**The task**
Would you return the lines that run from the start of the data below to the line with "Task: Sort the", both included, exactly as written and without pictures?

Dataset extract Block Start

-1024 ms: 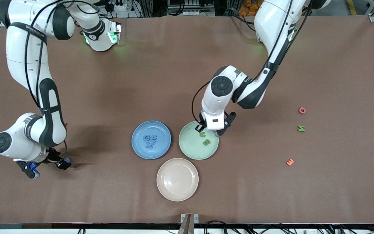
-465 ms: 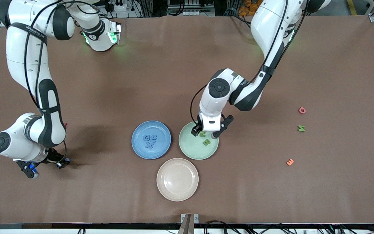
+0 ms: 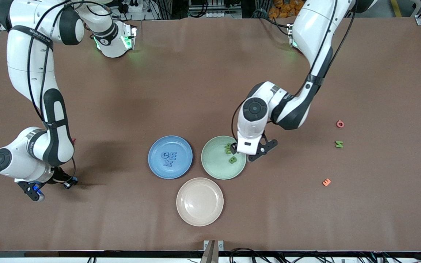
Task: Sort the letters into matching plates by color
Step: 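Place the green p on the green plate while the right gripper carries the e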
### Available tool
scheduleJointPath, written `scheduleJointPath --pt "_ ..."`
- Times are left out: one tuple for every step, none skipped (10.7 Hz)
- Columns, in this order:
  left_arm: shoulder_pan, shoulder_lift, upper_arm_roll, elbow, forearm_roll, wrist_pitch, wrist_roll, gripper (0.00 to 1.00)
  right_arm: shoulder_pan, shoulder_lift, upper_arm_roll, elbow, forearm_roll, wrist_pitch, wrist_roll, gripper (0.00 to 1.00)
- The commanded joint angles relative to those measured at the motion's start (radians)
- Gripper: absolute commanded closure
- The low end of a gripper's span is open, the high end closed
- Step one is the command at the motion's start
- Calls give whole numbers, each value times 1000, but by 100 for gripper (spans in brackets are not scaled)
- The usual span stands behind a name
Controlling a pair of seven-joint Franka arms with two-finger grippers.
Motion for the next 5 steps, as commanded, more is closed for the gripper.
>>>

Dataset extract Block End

**Expected answer**
-1024 ms: 
-465 ms: 
+0 ms: 
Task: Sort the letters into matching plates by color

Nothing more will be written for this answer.